As a test, I tried using 1.4_rc4 initrd in my livecd and it will pass this point, but will kernel panic a bit later while running linuxrc with a 'tried to kill init' error.

I can mount my initrd in a loop device without a problem.

Anyone have knowledge in this?

----------

## cchee

First of all, thanks for great tip here.... i have been looking for this since i get my hand on gentoo (recently)... Now that I follow the instruction, I ran into a problem of conflict package as show below when i ran livecd-ng gentoo-basic build:

[blocks B    ] <dev-perl/ExtUtils-MakeMaker-6.05-r6 (from pkg dev-lang/perl-5.8.0-r12)

[ebuild    U ] dev-lang/perl-5.8.0-r12 [5.8.0-r10]

I am using stage3-x86-1.4_rc4.tar.bz2 in my CD_STAGETARBALL setttings. Any idea on how to resolve this? Thanks in advance.

----------

## gmichels

That happens while trying to emerge irssi, a text based irc client. You could just open /etc/livecd-ng/profiles/gentoo-basic/stage1-packages and comment the irssi line, if you don't need one.

The true cause is because your current portage tree has a newer perl version which has some internal modules (extutils is one of them) and the version in the stage3 tarball is older and still use external modules, which is blocking the update.

Oh btw I managed to solve my initrd problem and it's almost working on my custom hardware.  :Very Happy: 

----------

## second_exodous

Has anyone with a mini-itx board set up a usb flash drive to run linux, leaving the HD in the case(the one I want only can have one HD) for video/music?  I want to build a vdr and want linux to take up as little space as possible, i.e. rest on a little usb flash drive.

Is this possible?  I scanned through this thread and all people are trying to do here is make a live cd.  What I'm wondering is can the entire linux system be just on the usb flash drive?

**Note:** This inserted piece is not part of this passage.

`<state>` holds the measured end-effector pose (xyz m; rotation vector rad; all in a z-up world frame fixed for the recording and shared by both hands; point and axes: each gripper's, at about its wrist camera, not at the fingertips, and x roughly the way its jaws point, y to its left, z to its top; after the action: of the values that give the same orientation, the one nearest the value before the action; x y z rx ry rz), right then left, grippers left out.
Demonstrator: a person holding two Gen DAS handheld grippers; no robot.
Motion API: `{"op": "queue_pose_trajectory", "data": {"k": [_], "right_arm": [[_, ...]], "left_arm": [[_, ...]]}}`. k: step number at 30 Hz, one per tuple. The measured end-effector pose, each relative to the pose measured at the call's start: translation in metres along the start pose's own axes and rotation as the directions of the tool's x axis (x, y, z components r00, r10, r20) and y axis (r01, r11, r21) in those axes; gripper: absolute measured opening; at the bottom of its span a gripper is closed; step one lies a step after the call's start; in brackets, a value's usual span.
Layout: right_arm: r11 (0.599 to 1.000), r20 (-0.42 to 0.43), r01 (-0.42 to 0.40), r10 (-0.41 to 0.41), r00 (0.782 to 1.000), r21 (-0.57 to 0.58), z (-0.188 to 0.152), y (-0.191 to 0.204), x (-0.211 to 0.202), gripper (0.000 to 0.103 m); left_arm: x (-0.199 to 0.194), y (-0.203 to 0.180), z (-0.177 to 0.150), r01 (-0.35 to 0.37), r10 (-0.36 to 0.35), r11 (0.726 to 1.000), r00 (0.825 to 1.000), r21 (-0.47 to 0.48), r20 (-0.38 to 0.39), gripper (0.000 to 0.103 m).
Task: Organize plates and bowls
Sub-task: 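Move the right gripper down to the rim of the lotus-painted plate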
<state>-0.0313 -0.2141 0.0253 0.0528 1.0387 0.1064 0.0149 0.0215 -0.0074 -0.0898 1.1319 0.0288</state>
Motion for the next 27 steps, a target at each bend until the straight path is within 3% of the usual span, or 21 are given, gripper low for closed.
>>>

For a vdr box I don't need any gui(vdr has it's own) and just have networking so I can pull video off of it onto my other computers.  VDR (http://www.cadsoft.de/people/kls/vdr/) even has plugins for playing dvds.  I also wouldn't need drivers beyond the one my coputer needs, since it will only be used on one computer.

I know this is possible with linux, but I'm getting used to emerge and want to use gentoo to do this.  Wasn't there a fork in gentoo just for stuff like this?

Thanx,

Stan

----------

## Ssl

Hello all gentoo linux friends!

First I really appreciate work on this HOWTO and found almost all replies usefull while trying to make my own test-demo-fun-good-way-to-learn-gentoo-internals livecd. 

But I am having problems and hope many of you solved this and are kind enough to help.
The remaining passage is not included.